08/07/2007

Aquilo que fomos e que poderiamos ter sido

Todos temos no fundo a mesma tendência, ou seja, de nos revermos nas diferentes etapas da nossa vida como o resultado e o compêndio daquilo que nos aconteceu, daquilo em que tivemos êxito e daquilo que realizámos, como se fosse apenas isso o que conforma a nossa existência.
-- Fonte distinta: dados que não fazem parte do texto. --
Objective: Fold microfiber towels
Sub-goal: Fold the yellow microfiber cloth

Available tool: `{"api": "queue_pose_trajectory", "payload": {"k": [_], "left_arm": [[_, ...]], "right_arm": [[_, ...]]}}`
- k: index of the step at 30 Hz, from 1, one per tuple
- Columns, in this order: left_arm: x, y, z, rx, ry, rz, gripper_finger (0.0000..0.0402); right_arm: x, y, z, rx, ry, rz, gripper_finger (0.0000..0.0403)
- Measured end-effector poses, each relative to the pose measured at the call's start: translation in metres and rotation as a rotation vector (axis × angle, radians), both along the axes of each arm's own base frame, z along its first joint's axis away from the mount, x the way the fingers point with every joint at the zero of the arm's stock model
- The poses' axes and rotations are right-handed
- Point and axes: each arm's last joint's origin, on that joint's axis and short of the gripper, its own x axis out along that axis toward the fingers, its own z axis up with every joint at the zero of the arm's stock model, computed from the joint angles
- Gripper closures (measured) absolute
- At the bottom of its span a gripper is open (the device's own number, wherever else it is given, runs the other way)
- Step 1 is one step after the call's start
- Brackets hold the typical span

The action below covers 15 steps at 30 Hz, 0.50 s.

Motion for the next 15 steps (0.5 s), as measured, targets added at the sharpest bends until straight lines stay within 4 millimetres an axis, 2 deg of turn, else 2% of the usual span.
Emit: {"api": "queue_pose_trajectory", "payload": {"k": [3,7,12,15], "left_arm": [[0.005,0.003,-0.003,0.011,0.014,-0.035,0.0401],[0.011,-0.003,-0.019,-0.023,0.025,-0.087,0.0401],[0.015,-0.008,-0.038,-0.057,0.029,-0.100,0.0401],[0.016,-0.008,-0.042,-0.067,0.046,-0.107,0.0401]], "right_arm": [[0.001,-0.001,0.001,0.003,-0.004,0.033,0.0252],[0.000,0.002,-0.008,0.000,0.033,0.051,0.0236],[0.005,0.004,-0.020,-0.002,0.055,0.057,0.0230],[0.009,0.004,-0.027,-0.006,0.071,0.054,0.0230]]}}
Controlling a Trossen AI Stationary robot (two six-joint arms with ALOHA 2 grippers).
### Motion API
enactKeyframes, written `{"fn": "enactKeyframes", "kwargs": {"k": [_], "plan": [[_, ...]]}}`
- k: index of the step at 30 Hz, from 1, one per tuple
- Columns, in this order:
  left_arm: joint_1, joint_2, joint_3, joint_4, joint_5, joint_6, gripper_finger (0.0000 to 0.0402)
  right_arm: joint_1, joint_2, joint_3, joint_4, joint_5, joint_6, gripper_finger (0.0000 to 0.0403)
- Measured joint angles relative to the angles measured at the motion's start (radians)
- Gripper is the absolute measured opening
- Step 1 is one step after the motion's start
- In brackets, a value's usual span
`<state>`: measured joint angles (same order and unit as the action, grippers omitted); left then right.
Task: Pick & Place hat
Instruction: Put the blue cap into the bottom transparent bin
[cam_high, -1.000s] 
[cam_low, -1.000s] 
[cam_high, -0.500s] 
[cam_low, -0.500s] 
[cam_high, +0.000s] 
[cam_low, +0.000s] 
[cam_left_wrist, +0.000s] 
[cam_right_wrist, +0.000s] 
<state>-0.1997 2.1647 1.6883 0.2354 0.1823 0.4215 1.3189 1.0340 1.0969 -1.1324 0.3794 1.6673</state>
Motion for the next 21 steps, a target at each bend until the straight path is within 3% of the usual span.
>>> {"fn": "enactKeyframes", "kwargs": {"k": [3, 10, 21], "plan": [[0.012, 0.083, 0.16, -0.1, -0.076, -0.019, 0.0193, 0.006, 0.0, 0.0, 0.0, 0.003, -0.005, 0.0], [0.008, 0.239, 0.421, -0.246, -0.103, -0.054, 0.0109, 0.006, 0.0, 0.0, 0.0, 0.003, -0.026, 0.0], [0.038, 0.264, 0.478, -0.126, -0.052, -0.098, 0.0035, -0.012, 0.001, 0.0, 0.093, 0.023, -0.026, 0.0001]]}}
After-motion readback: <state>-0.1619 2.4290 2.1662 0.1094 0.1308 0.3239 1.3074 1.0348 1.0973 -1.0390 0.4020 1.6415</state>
E esquecemos quase sempre que as pessoas não são apenas isso: cada trajectória compõe-se também das nossas perdas e dos nossos desperdícios, das nossas omissões e dos nossos desejos não cumpridos, daquilo que uma vez deixámos de lado ou não escolhemos ou não alcançámos, das numerosas possibilidades que maioritariamente não chegaram a realizar-se - todas menos uma, afinal -, das nossas hesitações e dos nossos sonhos, dos projectos frustrados e dos desejos falsos ou débeis, dos medos que nos paralisaram, daquilo que abandonámos ou que nos abandonou a nós. Como pessoas talvez consistamos, em suma, no que somos e no que não fomos, tanto no comprovável, quantificável e registável como no mais incerto, indeciso e difuso, talvez sejamos feitos em igual medida daquilo que fomos e do que poderiamos ter sido.